Extract the full listing below without altering a single character.

______

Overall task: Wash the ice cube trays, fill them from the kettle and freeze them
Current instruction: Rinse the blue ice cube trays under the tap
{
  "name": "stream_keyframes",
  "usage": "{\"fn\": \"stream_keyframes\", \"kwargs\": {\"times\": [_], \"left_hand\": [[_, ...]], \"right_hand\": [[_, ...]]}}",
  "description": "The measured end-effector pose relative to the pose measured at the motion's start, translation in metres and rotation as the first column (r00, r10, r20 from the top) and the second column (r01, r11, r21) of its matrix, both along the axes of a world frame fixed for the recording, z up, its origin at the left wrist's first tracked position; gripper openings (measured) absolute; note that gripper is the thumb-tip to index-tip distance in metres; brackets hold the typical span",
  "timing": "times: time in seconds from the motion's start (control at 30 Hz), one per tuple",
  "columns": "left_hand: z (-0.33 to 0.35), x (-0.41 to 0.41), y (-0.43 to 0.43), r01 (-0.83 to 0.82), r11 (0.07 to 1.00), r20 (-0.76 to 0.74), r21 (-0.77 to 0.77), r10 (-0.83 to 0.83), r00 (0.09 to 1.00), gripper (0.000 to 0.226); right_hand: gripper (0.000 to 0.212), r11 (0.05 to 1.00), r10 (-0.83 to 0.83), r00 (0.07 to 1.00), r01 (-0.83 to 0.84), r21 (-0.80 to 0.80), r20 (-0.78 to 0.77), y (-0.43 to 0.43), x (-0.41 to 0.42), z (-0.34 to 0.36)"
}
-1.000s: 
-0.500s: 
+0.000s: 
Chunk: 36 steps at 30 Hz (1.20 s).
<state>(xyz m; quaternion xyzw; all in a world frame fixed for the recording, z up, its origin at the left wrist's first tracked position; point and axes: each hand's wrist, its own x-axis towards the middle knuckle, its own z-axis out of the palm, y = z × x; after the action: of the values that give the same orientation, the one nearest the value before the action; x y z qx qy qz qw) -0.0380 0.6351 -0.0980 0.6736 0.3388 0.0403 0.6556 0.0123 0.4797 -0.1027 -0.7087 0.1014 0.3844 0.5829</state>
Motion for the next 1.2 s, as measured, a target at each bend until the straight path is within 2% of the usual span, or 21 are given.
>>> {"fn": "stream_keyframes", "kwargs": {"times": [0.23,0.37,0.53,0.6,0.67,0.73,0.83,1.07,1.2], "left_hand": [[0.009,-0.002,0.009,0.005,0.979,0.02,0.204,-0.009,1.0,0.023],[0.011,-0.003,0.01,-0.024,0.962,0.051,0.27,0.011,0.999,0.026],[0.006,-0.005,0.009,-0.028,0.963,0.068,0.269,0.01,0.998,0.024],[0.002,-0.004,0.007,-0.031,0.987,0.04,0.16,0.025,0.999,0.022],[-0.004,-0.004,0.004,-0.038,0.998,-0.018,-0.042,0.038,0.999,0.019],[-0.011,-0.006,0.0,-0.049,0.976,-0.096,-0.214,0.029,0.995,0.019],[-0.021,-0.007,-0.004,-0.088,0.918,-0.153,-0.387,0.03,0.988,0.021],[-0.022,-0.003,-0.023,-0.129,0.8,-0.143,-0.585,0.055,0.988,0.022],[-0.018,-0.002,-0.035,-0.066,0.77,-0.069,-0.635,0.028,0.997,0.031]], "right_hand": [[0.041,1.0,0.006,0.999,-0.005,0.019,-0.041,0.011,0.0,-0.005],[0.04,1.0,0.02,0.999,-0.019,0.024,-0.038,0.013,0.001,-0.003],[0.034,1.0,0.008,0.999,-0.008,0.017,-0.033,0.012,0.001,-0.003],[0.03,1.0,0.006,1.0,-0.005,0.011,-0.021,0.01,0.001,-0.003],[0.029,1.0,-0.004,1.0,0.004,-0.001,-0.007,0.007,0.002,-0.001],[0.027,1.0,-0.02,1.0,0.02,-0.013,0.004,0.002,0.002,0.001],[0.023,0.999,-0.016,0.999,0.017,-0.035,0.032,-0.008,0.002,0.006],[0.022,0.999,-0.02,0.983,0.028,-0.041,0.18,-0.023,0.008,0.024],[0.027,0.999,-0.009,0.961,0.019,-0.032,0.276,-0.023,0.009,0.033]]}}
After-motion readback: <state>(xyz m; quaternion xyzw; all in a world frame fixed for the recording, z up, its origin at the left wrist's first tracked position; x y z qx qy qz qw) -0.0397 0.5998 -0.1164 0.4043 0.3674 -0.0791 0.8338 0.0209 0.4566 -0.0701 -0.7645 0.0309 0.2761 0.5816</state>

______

Result below
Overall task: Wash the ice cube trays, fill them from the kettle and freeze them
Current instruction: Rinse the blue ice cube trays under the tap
{
  "name": "stream_keyframes",
  "usage": "{\"fn\": \"stream_keyframes\", \"kwargs\": {\"times\": [_], \"left_hand\": [[_, ...]], \"right_hand\": [[_, ...]]}}",
  "description": "The measured end-effector pose relative to the pose measured at the motion's start, translation in metres and rotation as the first column (r00, r10, r20 from the top) and the second column (r01, r11, r21) of its matrix, both along the axes of a world frame fixed for the recording, z up, its origin at the left wrist's first tracked position; gripper openings (measured) absolute; note that gripper is the thumb-tip to index-tip distance in metres; brackets hold the typical span",
  "timing": "times: time in seconds from the motion's start (control at 30 Hz), one per tuple",
  "columns": "left_hand: z (-0.33 to 0.35), x (-0.41 to 0.41), y (-0.43 to 0.43), r01 (-0.83 to 0.82), r11 (0.07 to 1.00), r20 (-0.76 to 0.74), r21 (-0.77 to 0.77), r10 (-0.83 to 0.83), r00 (0.09 to 1.00), gripper (0.000 to 0.226); right_hand: gripper (0.000 to 0.212), r11 (0.05 to 1.00), r10 (-0.83 to 0.83), r00 (0.07 to 1.00), r01 (-0.83 to 0.84), r21 (-0.80 to 0.80), r20 (-0.78 to 0.77), y (-0.43 to 0.43), x (-0.41 to 0.42), z (-0.34 to 0.36)"
}
-1.000s: 
-0.500s: 
+0.000s: 
Chunk: 36 steps at 30 Hz (1.20 s).
<state>(xyz m; quaternion xyzw; all in a world frame fixed for the recording, z up, its origin at the left wrist's first tracked position; point and axes: each hand's wrist, its own x-axis towards the middle knuckle, its own z-axis out of the palm, y = z × x; after the action: of the values that give the same orientation, the one nearest the value before the action; x y z qx qy qz qw) -0.0380 0.6351 -0.0980 0.6736 0.3388 0.0403 0.6556 0.0123 0.4797 -0.1027 -0.7087 0.1014 0.3844 0.5829</state>
Motion for the next 1.2 s, as measured, a target at each bend until the straight path is within 2% of the usual span, or 21 are given.
>>> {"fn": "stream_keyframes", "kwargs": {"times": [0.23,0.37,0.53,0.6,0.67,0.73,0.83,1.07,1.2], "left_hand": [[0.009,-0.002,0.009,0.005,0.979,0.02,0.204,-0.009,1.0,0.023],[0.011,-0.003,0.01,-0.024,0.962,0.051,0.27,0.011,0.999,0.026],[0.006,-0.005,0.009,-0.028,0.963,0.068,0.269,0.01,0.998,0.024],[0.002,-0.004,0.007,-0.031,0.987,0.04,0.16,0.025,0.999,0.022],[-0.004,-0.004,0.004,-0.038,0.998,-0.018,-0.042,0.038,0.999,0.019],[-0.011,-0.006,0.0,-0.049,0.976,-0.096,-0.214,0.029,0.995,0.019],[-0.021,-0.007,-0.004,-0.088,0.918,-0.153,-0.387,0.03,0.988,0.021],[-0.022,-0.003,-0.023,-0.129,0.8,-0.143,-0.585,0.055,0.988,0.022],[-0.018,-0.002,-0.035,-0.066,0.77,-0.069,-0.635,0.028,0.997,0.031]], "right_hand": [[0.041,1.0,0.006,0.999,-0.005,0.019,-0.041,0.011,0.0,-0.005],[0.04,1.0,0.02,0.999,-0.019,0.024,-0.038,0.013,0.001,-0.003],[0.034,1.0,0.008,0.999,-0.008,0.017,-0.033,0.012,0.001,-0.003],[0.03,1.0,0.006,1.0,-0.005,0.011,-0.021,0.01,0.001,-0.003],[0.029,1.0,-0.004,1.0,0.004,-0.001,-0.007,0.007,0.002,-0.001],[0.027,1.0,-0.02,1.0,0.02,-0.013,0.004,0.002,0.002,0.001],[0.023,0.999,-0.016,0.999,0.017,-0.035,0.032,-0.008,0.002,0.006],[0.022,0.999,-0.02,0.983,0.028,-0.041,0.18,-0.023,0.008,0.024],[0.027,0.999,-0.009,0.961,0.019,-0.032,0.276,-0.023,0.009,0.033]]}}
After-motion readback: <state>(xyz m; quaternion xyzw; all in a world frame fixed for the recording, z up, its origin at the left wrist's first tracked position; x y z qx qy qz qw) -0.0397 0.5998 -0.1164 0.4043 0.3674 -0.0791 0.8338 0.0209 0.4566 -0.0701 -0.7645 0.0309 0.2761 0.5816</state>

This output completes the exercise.